If it’s possible to find out when a kitchen was installed, that will already give you some indication of whether it’s reaching replacement time. Most landlords, for example, would replace or refurbish a kitchen every ten years. You can also ask about the materials used in the kitchen. Particle board is the lowest quality and has the shortest lifespan while solid wood is one of the most durable and costlier options.

First impressions

First impressions do count, so take note of how you feel when viewing a kitchen for the first time. Do you like the layout? Will the colours suit you? Is there enough space for the things you like to do? If there’s anything that bothers you at first glance, it’s likely to bother you even more as time goes on, and with kitchen renovations not exactly coming cheap, choosing a house with a kitchen you already like is a benefit.

Look for signs of wear

You can be sure that the owner of a house for sale will have spruced things up a little in anticipation of viewings. Replacing worn countertops is a quick fix many homeowners about to sell a home undertake. But what about the cabinets? Take a look inside, checking the back of cabinets for signs of moisture damage, especially near the sink. Use your nose. A mouldy smell is a bad sign. While you’re at it, evaluate the quality of the kitchen units and check how smoothly cabinet doors and drawers open and close. Examine flooring too. Cracked tiles, grout in need of refreshing, or uneven-seeming floors could indicate that the whole kitchen may be in need of work.

Where are appliances and outlets located?

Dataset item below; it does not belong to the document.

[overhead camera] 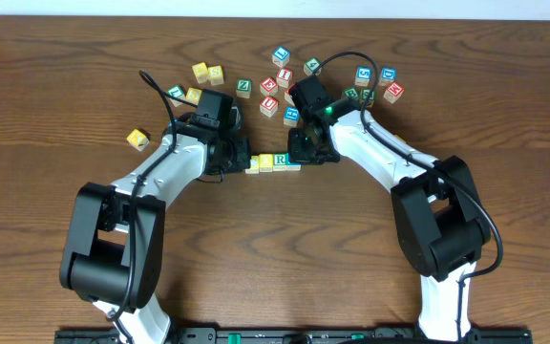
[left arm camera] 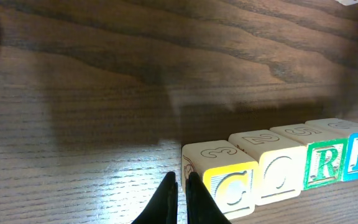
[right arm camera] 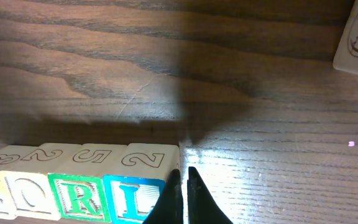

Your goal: Spell out CORL

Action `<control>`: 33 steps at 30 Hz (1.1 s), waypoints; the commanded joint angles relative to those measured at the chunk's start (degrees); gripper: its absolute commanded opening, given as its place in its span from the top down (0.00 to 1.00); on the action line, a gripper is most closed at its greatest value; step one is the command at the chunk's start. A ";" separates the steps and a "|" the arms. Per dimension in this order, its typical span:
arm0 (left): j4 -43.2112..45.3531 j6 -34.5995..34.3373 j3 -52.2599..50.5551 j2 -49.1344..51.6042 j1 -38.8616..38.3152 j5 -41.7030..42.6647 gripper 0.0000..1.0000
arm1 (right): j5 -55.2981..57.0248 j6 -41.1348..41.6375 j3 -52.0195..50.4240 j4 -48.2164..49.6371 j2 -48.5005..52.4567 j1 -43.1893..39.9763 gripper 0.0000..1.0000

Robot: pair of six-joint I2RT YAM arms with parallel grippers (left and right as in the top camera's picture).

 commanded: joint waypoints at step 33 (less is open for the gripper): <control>-13.14 7.72 9.16 -13.70 11.30 -3.63 0.93 | 2.19 -1.01 -0.37 -4.31 -13.55 -6.82 0.98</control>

You’ll be cooking up a storm in your kitchen, so making sure the layout is sensible is a good indication of how comfortable you’ll be. Even if you’re open to a new kitchen installation, it will cost less if plumbing and electrical supply are already located in convenient spots. And, no matter how good a kitchen looks, it has to be practical. Lack of a worktop near the stove, for example, can be hugely inconvenient when you’re working with hot cookware. Check where all appliances are currently located and decide whether working with that layout will suit you.

Check faucets and switches

Check light switches and open faucets to see if the basic services in the kitchen seem to be in good working order. It’s just a little test to see if things work as they should. If you’re serious about buying a house, you can, and probably should, appoint professional home inspectors to make sure that essential infrastructure is well-maintained.

Take notes and rate houses

While the kitchen is very important to you, there will be other characteristics you’re looking for in a house. Make a list of them and rate each property you view with reference to your criteria. Make a few notes after each viewing to help you with comparisons later on. Of course, your impressions of the kitchen will be among the deciding factors!